Yes. One of the reasons I moved to my current home is that I can get all the way to the town centre and half the way to my doctor's on decent cycleways. Still not perfect, but a hell of a lot more fun than riding miles of narrow 40mph roads with a stream of motorists following. I'm pretty stubborn and have a fair brass neck, but I'd tire of doing that every day.
You probably heard that because a certain type of anti-cycleway cycling advocate likes to say such things. There's not really much evidence for it. Or against it, either, though. Having enough cycleways of any consistent standard to have enough incidents to make any useful generalisations has been pretty unusual until recently. I'll try to summarise what I remember:
There's a couple of half-cock analyses by John Franklin which claimed Milton Keynes's cycleways were more dangerous than the roads, but drilling deeper found (if I remember correctly) that he'd lumped all types of cycleways in together, from the bendy driveway-crossing residential ones to the much safer "grid ways", and he counted any crashes at a junction as for the cycleway not the road, plus he'd not adjusted for the types of cyclists: I lived there during the study time and it was mainly the fast roadies who still rode on roads — so experienced riders probably less likely to crash, but probably in bunches and at higher speeds when they do, mitigated by gloves, glasses and maybe other protective gear — with the rest of us using the adjacent redways, including the annoying underpasses swapping from one side of the road to the other.
There's also an oft-quoted study from about 1990 which was something to do with Lund University, looking at 1980s roadside cycleways somewhere, which claimed a 3x increase in danger for with-flow cycleways across side roads up to 11x for contra-flow at a major crossroads. That's the sort of study where the devil is probably in the detail, but there's no indication of assessing it for cycleway width, set back into the road signs, markings or kerbs or posts or whatever. It's contradicted by a recent study of the London CS routes, which found no significant difference, but that may also be down to a "safety in numbers" effect from attracting/concentrating cyclists onto the CS routes, or the small difference in speed (if any) between motorists and cyclists in London: it's difficult to left-hook someone if you're not going fast enough to pass them.
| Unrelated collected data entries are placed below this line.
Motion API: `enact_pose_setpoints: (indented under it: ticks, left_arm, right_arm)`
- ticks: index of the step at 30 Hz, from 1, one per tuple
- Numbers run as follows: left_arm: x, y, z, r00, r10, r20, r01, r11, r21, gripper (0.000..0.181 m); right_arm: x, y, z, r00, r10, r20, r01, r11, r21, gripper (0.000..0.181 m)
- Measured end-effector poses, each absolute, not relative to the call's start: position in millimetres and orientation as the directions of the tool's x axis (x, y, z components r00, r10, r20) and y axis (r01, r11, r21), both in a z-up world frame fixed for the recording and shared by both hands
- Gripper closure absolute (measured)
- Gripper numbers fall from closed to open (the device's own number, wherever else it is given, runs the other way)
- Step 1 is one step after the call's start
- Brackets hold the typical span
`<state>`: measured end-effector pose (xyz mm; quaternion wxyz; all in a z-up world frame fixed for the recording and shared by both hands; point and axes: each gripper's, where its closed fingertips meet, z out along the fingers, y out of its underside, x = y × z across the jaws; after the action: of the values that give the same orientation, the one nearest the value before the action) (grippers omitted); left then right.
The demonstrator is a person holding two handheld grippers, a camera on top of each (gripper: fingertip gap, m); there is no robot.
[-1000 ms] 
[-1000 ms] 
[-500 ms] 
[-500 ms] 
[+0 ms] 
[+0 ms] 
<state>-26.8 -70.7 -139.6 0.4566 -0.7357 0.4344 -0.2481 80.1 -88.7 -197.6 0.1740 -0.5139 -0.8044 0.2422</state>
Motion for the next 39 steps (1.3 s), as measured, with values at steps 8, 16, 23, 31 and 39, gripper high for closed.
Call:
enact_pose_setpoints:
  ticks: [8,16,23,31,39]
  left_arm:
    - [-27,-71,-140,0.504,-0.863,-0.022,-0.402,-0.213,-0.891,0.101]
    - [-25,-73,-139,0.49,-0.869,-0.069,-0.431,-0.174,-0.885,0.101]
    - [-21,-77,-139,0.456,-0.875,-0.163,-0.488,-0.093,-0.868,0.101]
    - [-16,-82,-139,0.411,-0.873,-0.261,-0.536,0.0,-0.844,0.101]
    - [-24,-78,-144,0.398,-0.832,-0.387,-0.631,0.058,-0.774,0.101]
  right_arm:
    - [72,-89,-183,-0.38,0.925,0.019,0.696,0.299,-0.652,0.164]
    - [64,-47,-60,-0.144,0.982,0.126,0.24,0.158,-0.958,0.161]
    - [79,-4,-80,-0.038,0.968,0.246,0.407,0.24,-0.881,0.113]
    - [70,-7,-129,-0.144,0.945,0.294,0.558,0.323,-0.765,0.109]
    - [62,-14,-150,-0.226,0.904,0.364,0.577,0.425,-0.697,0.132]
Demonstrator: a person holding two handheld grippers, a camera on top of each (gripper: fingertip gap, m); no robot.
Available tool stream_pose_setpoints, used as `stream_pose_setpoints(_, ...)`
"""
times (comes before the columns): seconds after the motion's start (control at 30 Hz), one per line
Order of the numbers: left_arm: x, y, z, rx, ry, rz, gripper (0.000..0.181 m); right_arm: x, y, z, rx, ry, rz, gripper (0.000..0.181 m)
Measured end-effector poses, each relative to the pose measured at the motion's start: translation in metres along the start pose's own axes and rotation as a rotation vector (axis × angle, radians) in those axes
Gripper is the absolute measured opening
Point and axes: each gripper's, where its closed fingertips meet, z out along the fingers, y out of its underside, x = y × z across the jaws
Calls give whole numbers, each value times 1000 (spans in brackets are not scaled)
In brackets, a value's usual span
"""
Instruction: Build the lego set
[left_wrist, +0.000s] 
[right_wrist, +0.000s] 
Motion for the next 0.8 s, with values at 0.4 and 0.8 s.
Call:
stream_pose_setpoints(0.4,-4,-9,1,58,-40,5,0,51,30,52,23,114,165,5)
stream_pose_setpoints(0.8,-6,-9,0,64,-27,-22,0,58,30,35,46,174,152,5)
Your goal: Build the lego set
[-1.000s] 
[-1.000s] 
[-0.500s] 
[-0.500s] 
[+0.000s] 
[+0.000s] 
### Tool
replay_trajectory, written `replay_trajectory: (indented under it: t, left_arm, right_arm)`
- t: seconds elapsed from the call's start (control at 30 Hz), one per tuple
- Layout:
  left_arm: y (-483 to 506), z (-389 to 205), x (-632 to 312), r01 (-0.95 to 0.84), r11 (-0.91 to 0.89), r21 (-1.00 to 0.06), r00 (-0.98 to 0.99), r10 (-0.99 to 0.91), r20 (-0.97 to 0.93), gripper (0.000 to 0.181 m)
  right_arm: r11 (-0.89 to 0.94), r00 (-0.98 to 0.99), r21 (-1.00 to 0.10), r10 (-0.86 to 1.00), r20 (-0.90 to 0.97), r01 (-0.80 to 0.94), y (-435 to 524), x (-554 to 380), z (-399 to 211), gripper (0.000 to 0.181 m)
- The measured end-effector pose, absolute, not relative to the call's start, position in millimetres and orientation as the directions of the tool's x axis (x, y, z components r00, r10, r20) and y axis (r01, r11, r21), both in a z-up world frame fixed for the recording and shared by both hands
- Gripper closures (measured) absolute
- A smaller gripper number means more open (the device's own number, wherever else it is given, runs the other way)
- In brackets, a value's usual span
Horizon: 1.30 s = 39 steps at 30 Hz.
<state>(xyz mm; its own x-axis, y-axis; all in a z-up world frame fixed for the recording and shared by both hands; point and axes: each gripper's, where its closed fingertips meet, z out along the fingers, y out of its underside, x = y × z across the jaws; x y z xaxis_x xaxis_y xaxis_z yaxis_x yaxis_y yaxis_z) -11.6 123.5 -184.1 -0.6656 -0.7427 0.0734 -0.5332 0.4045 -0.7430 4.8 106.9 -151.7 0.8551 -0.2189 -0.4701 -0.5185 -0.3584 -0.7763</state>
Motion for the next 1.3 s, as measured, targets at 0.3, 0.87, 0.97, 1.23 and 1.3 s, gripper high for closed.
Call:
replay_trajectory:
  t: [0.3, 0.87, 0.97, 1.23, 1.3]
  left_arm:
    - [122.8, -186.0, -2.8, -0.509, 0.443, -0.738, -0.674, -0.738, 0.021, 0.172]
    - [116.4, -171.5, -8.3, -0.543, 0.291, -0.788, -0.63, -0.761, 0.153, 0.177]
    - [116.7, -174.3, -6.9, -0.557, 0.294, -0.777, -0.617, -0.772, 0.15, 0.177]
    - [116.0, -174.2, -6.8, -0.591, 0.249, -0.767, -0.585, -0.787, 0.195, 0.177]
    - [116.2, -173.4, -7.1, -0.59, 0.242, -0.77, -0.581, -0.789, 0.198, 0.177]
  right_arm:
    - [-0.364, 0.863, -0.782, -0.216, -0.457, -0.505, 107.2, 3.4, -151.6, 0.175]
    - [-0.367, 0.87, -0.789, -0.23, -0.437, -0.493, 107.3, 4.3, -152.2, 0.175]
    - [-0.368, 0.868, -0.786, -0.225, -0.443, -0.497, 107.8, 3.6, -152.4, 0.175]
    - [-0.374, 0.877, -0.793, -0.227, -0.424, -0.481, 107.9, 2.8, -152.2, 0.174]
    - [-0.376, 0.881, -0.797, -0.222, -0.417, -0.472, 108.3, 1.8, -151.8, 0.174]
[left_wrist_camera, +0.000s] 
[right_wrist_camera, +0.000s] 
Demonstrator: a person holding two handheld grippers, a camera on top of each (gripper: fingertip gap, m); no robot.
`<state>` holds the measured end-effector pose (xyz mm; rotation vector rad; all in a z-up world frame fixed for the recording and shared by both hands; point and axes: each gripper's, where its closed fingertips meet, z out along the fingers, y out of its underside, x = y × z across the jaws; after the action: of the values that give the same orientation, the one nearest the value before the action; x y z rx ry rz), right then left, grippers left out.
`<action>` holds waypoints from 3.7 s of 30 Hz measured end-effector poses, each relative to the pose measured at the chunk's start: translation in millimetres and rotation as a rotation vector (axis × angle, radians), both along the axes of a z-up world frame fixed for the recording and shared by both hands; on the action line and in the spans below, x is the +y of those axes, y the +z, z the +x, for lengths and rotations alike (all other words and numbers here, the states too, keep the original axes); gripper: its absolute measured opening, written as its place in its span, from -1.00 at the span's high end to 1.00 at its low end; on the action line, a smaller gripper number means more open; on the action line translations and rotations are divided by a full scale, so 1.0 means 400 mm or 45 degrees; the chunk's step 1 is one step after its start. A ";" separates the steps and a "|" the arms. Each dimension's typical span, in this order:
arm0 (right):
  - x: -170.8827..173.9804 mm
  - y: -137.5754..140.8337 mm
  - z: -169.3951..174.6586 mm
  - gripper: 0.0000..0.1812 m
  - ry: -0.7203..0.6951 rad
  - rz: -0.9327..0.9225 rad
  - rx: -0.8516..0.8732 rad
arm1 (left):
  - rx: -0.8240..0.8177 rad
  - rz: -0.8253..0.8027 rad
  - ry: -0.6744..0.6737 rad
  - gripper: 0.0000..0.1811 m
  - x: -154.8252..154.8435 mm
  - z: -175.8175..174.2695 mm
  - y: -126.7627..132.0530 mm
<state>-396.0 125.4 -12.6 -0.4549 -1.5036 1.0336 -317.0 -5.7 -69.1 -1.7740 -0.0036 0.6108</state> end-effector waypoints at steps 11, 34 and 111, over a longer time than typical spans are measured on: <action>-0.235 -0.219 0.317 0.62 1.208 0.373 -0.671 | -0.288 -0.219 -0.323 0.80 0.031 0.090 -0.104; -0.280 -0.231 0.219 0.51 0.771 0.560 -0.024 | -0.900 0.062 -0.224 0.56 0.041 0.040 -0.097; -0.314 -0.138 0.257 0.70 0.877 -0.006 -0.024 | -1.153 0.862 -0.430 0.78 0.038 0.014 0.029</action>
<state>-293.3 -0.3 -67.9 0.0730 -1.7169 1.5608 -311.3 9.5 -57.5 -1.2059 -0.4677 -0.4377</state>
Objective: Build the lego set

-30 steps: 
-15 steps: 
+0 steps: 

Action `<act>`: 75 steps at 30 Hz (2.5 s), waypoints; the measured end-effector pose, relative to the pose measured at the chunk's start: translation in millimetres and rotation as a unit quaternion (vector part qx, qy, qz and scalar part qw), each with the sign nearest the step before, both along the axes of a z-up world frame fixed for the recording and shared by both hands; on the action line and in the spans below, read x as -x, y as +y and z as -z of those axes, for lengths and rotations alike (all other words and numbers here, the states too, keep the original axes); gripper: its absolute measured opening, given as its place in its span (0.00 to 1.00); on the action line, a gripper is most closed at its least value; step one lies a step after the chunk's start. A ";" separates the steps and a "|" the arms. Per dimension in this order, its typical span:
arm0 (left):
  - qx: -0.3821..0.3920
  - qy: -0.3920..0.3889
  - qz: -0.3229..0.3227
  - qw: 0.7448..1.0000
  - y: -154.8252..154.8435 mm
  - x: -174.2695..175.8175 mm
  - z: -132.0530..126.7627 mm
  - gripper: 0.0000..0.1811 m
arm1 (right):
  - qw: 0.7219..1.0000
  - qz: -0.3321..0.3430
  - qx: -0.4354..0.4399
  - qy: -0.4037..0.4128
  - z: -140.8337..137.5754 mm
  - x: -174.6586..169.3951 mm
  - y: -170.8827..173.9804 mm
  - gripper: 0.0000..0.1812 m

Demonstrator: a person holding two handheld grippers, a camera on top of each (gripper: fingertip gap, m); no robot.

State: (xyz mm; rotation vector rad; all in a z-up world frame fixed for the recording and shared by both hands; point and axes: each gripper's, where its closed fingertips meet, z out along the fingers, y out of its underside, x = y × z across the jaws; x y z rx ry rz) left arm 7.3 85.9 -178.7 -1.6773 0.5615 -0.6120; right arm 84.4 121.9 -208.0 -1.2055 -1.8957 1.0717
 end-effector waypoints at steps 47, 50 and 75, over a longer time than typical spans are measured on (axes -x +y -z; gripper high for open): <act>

So, in short: it's complicated and both have studies to support them, but the older ones are very weak. Personally, I suspect it depends very much on the design of each cycleway. After all, a riverside cycleway with no roads crossing it is unlikely to have many cyclists left-hooked. A cycleway-carriageway junction with good intervisibility won't have many cyclists riding out in front of motorists who blatantly won't stop (no matter what the markings suggest) and will have more motorists see the cyclists approaching and hesitate to run them over while looking them in the eye! This is why we need good standards for common situations and a body like Active Travel England to actually enforce them!